— С каких пор я… нахожусь под наблюдением?
— С 1 января 1950-го, с ноля часов. Но вы ведь догадывались об этом.
— И что он откопал обо мне?
— К его величайшему сожалению, ничего. Ничего серьезного. Джетро считает, что все люди, находящиеся на свободе, — неразоблаченные преступники. Вы и Таррас заставили его усомниться в этом основном постулате. «Таррас тоже», — подумал Сеттиньяз, которого это немного утешило.
— Таррас тоже, — сказал Реб, приводящий в отчаяние своим умением читать чужие мысли.
— И с него тоже снято наблюдение?
— Да.
Реб поднял руку:
— Дэвид, ответа на вопрос, с какого времени я приказал Джетро не следить за Джорджем Таррасом, не будет.

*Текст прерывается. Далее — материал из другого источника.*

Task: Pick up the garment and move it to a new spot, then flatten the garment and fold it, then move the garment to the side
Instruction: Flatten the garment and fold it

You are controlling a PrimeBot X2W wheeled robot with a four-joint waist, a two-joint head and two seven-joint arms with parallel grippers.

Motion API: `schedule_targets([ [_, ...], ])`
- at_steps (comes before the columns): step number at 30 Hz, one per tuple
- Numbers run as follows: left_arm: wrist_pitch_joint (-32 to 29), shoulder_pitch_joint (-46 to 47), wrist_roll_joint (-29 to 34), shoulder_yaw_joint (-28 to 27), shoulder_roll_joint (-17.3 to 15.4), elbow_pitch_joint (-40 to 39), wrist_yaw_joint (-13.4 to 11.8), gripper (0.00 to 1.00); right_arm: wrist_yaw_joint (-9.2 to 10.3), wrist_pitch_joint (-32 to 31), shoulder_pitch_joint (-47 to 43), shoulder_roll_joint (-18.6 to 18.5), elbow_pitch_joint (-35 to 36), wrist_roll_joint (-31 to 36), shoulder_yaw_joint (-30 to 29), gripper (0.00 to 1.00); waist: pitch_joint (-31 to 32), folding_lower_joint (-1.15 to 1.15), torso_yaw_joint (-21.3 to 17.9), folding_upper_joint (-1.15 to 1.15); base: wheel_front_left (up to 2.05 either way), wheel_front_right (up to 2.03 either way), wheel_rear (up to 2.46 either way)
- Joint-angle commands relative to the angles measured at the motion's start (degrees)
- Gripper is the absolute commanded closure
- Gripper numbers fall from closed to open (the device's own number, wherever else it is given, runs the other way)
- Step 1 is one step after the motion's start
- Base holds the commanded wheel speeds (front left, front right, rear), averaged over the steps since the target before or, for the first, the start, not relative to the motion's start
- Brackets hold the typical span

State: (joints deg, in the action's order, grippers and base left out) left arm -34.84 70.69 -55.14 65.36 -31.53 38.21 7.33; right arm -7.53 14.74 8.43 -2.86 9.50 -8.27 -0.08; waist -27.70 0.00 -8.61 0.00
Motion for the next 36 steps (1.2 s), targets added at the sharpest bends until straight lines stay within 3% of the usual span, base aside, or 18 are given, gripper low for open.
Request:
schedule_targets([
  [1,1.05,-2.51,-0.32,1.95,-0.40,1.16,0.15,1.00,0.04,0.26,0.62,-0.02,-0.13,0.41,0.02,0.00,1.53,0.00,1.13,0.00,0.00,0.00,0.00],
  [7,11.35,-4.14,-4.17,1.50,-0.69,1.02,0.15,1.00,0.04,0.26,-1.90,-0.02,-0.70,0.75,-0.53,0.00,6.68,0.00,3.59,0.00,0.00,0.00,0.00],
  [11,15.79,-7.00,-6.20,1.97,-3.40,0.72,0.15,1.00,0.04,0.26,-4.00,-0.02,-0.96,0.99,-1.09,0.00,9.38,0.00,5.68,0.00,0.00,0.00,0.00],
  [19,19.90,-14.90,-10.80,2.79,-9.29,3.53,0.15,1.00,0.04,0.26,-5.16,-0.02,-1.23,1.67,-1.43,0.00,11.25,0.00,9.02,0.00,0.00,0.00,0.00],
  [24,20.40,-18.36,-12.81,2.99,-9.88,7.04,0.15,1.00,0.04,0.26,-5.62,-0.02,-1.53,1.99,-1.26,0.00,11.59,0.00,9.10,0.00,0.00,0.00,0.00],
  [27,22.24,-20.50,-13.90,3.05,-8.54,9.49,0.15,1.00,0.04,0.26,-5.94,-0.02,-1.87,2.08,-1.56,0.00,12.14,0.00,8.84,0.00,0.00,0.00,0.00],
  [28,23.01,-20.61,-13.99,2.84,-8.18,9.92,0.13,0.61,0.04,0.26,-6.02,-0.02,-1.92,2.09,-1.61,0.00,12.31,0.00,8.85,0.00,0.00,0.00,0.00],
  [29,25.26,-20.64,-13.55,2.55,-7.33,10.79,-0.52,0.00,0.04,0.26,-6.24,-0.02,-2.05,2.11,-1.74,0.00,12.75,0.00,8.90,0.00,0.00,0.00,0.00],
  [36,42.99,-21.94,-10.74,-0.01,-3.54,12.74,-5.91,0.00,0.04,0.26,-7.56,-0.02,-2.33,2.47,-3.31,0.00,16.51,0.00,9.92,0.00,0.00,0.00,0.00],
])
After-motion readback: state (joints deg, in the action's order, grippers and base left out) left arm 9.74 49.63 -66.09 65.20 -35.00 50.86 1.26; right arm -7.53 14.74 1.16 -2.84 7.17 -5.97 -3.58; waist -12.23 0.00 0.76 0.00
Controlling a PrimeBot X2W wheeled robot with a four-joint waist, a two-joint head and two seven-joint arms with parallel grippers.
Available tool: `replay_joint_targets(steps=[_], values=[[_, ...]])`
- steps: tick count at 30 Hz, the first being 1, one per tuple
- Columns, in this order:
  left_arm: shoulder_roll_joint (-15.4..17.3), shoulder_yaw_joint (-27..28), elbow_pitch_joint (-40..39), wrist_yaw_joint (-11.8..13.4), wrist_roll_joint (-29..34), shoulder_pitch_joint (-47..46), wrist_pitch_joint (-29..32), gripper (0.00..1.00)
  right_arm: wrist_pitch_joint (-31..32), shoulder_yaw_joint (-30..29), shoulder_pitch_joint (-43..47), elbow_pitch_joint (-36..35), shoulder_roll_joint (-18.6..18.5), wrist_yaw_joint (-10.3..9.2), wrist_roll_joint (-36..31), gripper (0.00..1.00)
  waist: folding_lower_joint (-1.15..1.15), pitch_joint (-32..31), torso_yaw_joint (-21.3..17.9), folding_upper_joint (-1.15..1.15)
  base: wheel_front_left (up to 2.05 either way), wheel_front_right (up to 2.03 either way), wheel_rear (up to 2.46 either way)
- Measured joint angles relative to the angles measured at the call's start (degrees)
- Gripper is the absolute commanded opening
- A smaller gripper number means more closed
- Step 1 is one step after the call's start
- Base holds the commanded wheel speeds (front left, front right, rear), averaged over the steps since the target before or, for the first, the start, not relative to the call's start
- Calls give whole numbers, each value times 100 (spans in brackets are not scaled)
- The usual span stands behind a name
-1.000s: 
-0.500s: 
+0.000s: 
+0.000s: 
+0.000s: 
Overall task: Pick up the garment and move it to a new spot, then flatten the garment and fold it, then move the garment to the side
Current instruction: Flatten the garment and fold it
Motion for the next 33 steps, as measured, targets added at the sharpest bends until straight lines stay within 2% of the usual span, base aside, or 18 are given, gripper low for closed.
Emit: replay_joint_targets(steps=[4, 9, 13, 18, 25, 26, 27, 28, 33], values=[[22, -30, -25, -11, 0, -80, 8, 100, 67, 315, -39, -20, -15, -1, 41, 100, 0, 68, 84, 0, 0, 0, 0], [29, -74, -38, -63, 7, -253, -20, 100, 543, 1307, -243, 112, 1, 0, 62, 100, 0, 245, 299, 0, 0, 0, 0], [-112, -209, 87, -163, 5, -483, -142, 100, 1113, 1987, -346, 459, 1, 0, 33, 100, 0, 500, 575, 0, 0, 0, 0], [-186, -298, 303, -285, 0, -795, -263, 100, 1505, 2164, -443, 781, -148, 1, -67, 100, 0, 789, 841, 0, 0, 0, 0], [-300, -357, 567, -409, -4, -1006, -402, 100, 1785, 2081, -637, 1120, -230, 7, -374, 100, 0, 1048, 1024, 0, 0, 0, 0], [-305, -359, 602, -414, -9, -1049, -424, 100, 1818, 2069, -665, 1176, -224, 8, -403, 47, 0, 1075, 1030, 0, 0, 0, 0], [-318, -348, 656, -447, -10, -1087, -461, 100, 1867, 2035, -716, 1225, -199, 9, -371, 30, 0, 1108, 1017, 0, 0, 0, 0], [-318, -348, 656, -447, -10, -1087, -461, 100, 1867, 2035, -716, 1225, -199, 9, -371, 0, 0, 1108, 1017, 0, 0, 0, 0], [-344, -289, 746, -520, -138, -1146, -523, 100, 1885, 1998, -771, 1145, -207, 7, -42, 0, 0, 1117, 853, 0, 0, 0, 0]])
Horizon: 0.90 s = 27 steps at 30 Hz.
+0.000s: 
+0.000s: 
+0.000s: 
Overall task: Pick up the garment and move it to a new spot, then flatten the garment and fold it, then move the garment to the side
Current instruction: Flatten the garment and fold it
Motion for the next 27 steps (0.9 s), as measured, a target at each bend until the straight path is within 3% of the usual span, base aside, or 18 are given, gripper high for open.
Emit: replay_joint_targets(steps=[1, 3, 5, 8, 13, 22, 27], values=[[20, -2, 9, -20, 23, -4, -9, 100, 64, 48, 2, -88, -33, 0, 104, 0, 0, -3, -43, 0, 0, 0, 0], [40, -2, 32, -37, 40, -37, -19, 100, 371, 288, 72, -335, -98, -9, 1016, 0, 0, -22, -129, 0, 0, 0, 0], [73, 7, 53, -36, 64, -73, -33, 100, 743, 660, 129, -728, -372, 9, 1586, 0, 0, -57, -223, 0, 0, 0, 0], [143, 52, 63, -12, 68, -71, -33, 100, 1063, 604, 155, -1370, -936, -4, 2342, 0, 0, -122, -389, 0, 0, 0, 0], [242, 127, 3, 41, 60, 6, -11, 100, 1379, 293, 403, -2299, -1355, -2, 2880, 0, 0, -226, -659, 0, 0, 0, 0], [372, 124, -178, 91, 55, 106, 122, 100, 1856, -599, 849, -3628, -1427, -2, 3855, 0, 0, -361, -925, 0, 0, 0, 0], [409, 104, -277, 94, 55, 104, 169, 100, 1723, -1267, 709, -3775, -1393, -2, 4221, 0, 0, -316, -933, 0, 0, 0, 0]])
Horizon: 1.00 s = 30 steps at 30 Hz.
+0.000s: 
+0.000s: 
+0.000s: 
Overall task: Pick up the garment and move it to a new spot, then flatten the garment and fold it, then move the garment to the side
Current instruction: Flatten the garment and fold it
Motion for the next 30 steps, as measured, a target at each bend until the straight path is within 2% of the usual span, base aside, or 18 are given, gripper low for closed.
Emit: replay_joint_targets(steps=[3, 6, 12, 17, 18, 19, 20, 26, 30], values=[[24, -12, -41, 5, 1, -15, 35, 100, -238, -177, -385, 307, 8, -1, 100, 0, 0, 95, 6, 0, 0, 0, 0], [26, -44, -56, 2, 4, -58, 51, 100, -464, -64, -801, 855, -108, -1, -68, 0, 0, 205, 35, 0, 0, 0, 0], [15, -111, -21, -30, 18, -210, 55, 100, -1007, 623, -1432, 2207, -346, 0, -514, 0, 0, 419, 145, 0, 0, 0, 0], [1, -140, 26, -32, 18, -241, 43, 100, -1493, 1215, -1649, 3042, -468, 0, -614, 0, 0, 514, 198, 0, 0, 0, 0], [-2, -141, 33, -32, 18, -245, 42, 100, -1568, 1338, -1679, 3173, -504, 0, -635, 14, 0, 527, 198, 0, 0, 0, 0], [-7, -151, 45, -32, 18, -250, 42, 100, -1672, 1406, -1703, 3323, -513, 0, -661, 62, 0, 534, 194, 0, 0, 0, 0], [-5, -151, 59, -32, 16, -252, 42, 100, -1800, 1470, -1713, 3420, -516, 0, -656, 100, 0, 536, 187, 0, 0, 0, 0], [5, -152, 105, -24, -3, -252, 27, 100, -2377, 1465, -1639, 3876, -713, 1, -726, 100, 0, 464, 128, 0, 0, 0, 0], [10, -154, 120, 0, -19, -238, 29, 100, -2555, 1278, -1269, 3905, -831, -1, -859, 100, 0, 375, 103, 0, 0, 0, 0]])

Так не задавайте его, прошу вас. Не так важно знать, оказал ли я полное доверие Джорджу раньше, чем вам, или наоборот. К тому же вы и так знаете, как обстоит дело. Вы сейчас спросите, почему я, державший вас под наблюдением более пятнадцати лет, теперь решил прекратить его. Ответ: не знаю. Вероятно, потому, что наступает в жизни момент, когда ты должен полностью довериться кому-то.
— Вы приводите меня в отчаяние.
— Моей манерой задавать вопросы и отвечать на них? Я знаю. Но иначе не умею.
И он засмеялся:
— Скажем, иногда так получается невольно. Но смех очень быстро оборвался. Взгляд снова затуманился. Он смотрел на Сеттиньяза.
— Прошло двадцать два года и сто пятьдесят четыре дня, Дэвид. Вы помните Маутхаузен?
— Да.
— Ваши воспоминания абсолютно точны?
— Конечно, не так, как ваши.
Взгляд серых глаз стал очень тяжелым, сверлящим и почти гипнотизирующим.